Daha Çok Sevin

post-title

-Meleklerin kanatları vardır, derler. Uçarlar, çünkü; kendilerini hafife almayı öğrenmişlerdir…

Ben de öğrendim. Hem de öyle iyi öğrendim ki… Hiçbir zaman -Ben- diye cümleye başlayanlardan olmadım. Ben, deyip de anlatacak çok şeyim olmasına rağmen sustum. Susarak ayrışmayı yeğledim. Ayrışmayı ve kendimi, sessizliğin sesi olduğunu bilenlere, deneyimlemişlere duyurmak istedim. Duyanlar da oldu, biliyorum. Ben sustukça, onlar beni dinledi… Onlar dinledikçe muhabbet oldu. Böyle böyle ağırlıklarımızdan sıyrıldık. Böyle böyle uçmaya yeltenme cesareti bulduk. Sadece kanatlarımıza güvenseydik, tevazunun uzağında bir yerlerde, tüylerimizi kabartır gösterişin kölesi olurduk. Olmadık. Hafife almayı bildik…
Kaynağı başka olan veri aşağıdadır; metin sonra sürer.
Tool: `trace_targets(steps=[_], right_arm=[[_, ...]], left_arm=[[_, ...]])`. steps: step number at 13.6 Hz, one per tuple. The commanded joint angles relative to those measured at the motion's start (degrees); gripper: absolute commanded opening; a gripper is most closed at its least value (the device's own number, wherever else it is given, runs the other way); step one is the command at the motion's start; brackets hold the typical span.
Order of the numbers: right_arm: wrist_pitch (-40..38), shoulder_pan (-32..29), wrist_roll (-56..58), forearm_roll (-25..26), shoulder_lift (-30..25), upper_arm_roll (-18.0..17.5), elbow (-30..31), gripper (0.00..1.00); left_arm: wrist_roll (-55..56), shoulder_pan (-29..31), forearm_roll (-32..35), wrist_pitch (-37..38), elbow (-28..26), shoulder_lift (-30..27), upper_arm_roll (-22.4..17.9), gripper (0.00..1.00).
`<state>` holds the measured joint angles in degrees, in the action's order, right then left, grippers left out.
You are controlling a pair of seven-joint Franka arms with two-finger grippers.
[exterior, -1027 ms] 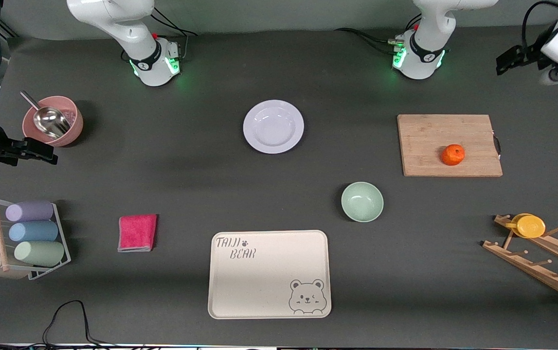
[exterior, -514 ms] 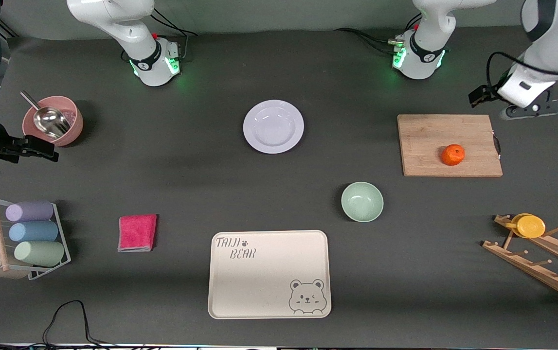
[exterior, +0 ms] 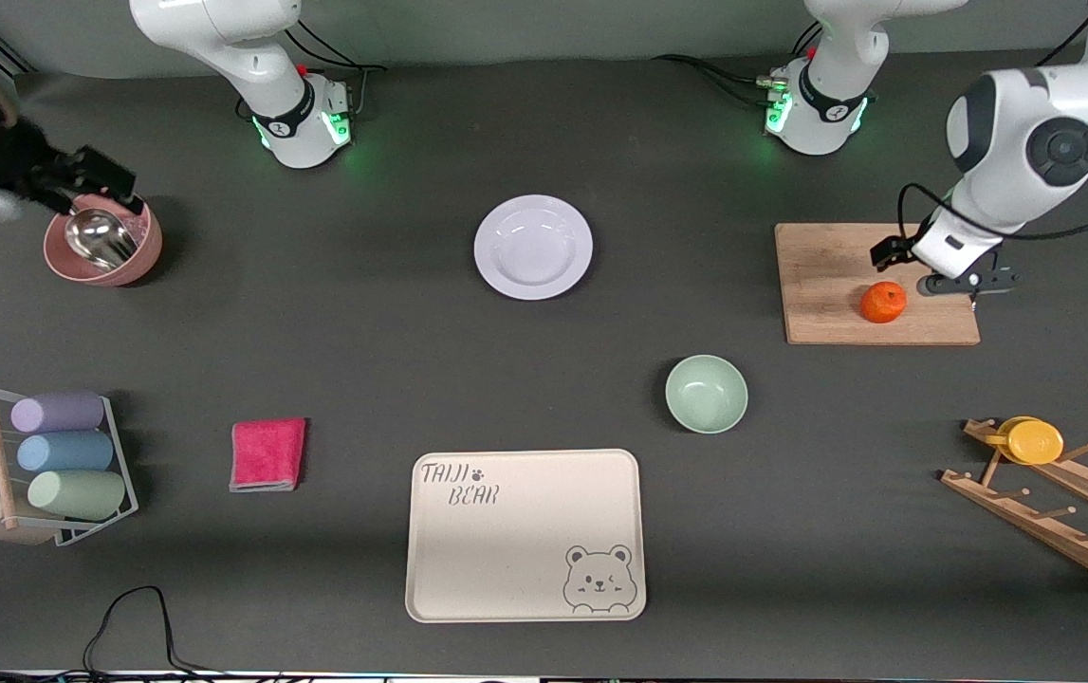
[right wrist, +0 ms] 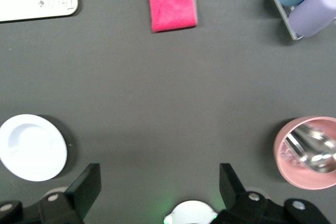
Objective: Place orange and plate with both arms
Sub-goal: 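Reach the left gripper down to the orange on the cutting board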
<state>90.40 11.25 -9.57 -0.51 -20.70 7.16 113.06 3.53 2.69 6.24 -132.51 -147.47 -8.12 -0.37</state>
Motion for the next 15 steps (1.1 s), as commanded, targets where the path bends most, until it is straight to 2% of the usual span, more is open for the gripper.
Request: trace_targets(steps=[1,4,6,8,10,12,15], right_arm=[[2.8,5.7,-7.5,-0.5,-5.0,0.0,6.3,1.00],[2.2,8.9,-11.3,-0.5,-5.8,-0.2,7.0,1.00],[1.5,9.3,-11.2,-0.5,-5.8,-0.2,7.3,1.00],[0.9,9.2,-10.4,-1.6,-5.8,1.3,8.7,1.00],[1.1,9.2,-1.6,-7.5,-6.5,4.6,11.4,1.00],[3.4,9.1,4.0,-10.6,-7.5,7.4,15.9,1.00],[10.2,7.5,13.3,-17.7,-7.6,7.7,24.1,1.00]], left_arm=[[-0.1,0.7,-0.1,-7.5,-2.5,3.8,0.5,1.00],[-0.5,0.8,-0.1,-14.3,-3.7,8.5,0.5,1.00],[-2.6,1.1,-0.1,-15.8,-3.6,10.3,0.5,1.00],[-3.0,1.2,-0.1,-17.4,-3.6,11.6,0.5,1.00],[-4.1,1.3,0.0,-19.1,-3.6,12.9,0.5,1.00],[-4.7,1.3,0.3,-19.9,-3.5,13.5,0.3,1.00],[-8.5,1.2,0.6,-19.4,-3.2,13.3,-1.5,1.00]])
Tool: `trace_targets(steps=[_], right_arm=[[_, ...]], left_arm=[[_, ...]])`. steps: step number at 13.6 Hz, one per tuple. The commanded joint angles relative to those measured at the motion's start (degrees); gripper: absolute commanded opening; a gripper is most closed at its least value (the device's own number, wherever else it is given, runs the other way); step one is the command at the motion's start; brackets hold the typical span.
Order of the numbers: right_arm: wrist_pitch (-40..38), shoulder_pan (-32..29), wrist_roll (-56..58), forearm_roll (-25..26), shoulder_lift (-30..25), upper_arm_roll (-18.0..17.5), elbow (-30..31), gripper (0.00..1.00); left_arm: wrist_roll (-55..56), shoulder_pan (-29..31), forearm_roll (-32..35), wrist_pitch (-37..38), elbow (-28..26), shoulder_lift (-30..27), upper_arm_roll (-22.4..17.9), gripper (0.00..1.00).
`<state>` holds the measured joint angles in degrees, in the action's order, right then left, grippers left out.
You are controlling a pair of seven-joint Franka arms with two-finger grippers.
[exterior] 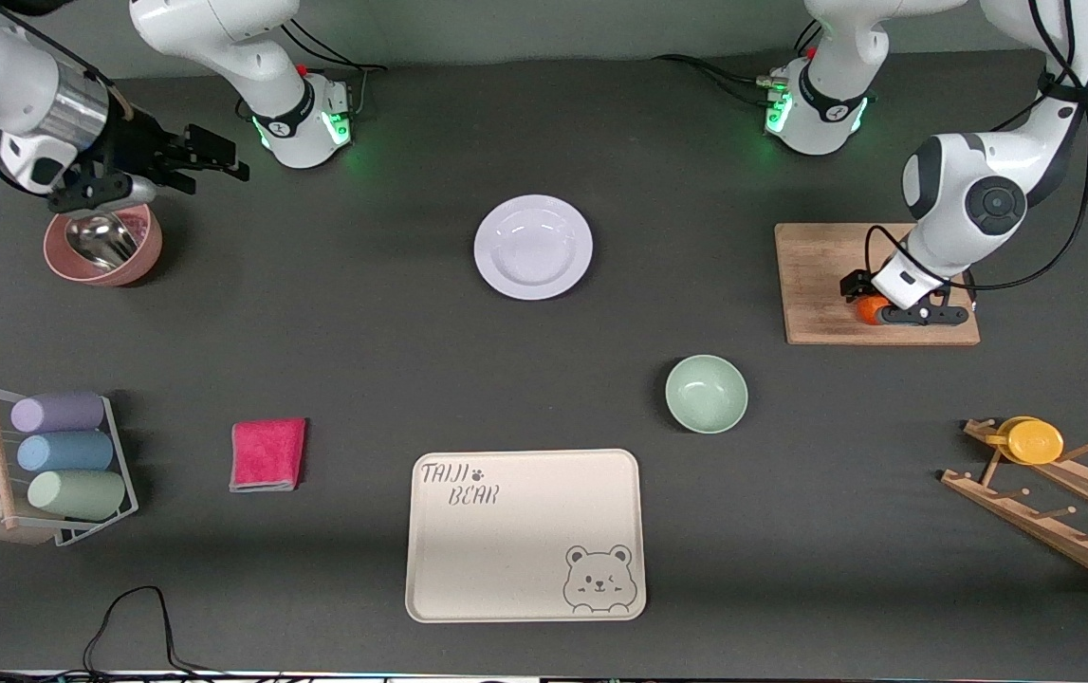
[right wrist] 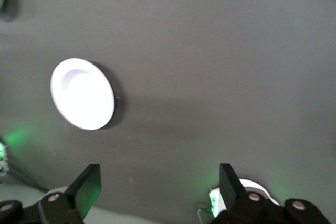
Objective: Place orange and plate with both arms
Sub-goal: 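Grasp the orange with the left gripper while the right gripper reaches the plate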
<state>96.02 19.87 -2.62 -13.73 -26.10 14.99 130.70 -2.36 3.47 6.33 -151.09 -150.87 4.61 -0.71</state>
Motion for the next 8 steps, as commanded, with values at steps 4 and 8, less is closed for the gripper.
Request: trace_targets(steps=[4,8], right_arm=[[15.8,-1.7,18.5,-18.5,-1.1,0.3,18.0,1.00],[19.8,-2.4,35.3,-34.6,5.5,0.4,23.1,1.00]], left_arm=[[-3.3,0.4,0.5,-0.8,0.7,0.8,-1.3,1.00],[-3.2,0.5,0.5,-0.9,0.6,0.8,-1.3,0.42]])
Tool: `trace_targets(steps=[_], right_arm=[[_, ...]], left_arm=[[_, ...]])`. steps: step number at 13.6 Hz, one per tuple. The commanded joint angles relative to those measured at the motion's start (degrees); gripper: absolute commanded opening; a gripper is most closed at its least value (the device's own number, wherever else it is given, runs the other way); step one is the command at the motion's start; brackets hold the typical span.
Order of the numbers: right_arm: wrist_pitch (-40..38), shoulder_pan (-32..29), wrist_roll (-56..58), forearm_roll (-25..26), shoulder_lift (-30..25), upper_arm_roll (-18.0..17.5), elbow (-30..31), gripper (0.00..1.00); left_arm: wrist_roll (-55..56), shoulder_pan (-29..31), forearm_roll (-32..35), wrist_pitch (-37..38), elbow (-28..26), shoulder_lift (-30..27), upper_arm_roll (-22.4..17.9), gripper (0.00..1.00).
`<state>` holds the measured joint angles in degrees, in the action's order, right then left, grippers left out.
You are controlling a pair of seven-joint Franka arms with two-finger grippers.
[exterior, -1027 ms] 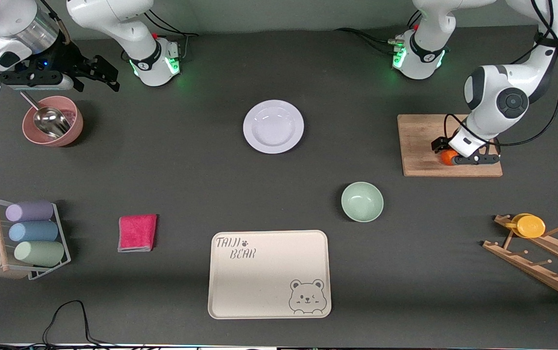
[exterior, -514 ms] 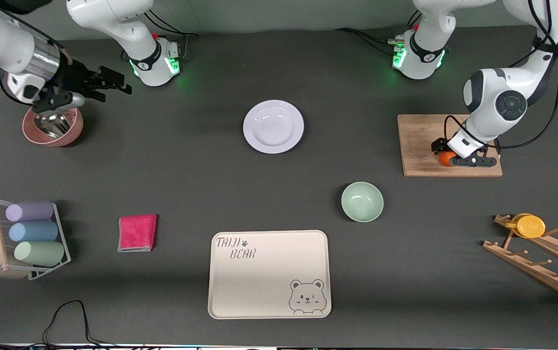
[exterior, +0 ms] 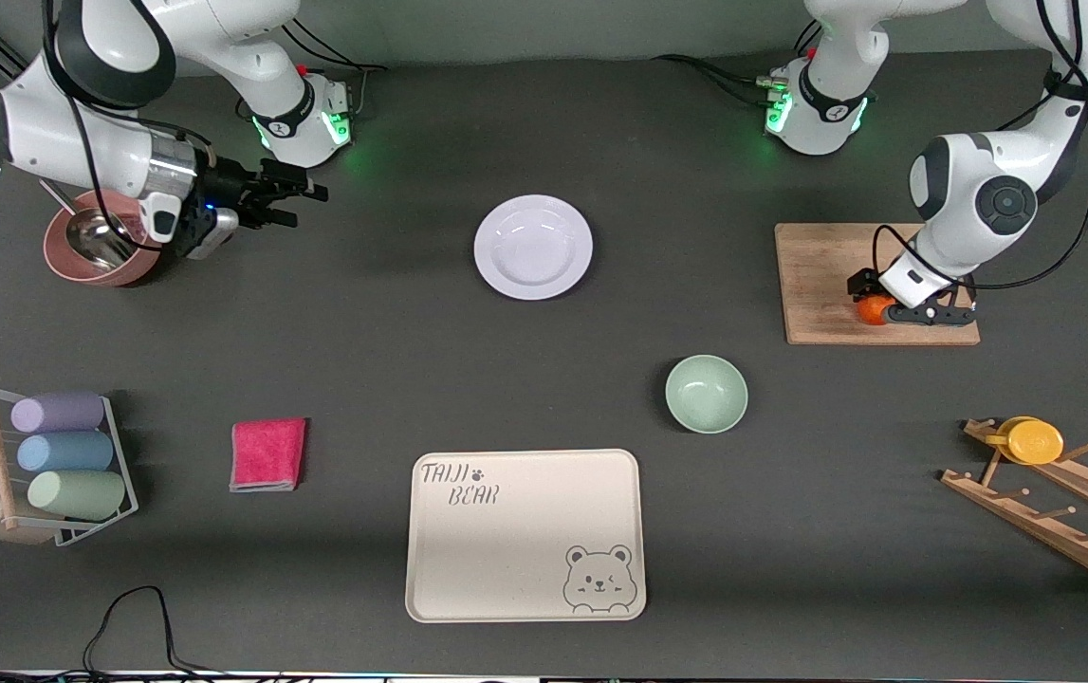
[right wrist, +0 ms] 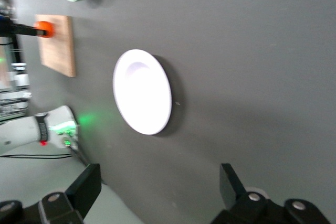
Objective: Place orange and plate with both arms
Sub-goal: 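Grasp the orange with the left gripper while the right gripper reaches the plate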
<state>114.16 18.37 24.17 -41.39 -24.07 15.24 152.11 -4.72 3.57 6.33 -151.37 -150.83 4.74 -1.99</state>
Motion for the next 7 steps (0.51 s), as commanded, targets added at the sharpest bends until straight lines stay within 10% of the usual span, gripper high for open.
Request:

Mesele hep kendi etrafımızda dönüyor, dönmeye de devam edecek. Bir şeyler hep olacak, muhakkak olacak. Aynı kalmayacak; değişecek, dönüşecek… Kimi zaman iyi şeyler olacak, kimi zaman daha iyi…

Mevlana’nın da söylediği gibi; 

“İnsan kısmı bir misafirhane,

Her sabah yeni birisi gelir.

Bir sevinç, bir bunalım, bir zalimlik,

Aniden farkına varmak bir şeyin,

Hepsi beklenmedik misafir.

Hepsini karşılayıp eyle!

….
Çünkü bunların her birisi

Öte taraftan bir kılavuz

Olarak gönderildi.”

Her birimizin kılavuzu, hikayemize eşlik edecek kadar. Bir hikayeyi yeterince uzun yazarsak zaten her sorun çözülür, herkes ölür. Makul ömürlerimiz dahilinde, zamanın dar pencerelerinde sıkışıp kendine yaşattığın kötüyü egzajere etmenin de faydası yok, iyiyi köpürtüp başını döndürmenin de… Misafir olduğun dünyada, Mevlana’nın dediği gibi, her başına geleni misafir etmeyi bil… Her şeyin yolunda olması demek değildir yaşam. Hem ‘yolunda’ ne demek ? Her şeyi olduğu haliyle, değişmeden saklı tutmak mı istediğimiz ? Düşüncelerimizi bu haliyle nesneleştirmek çok talihsiz olurdu. O git gel olmadan nasıl bileceğiz daha iyisini ? Depremler olmadan nasıl inşa edeceğiz daha sağlamını ? İnsana yön veren teslim olabilmek olmalı. Hayatın sana verdiği edinimleri, ilmek bile kaçırmadan, deneyimleyebilmek.

Hayatın içerisinde mucizeler yok, mucize olan hayatın ta kendisi.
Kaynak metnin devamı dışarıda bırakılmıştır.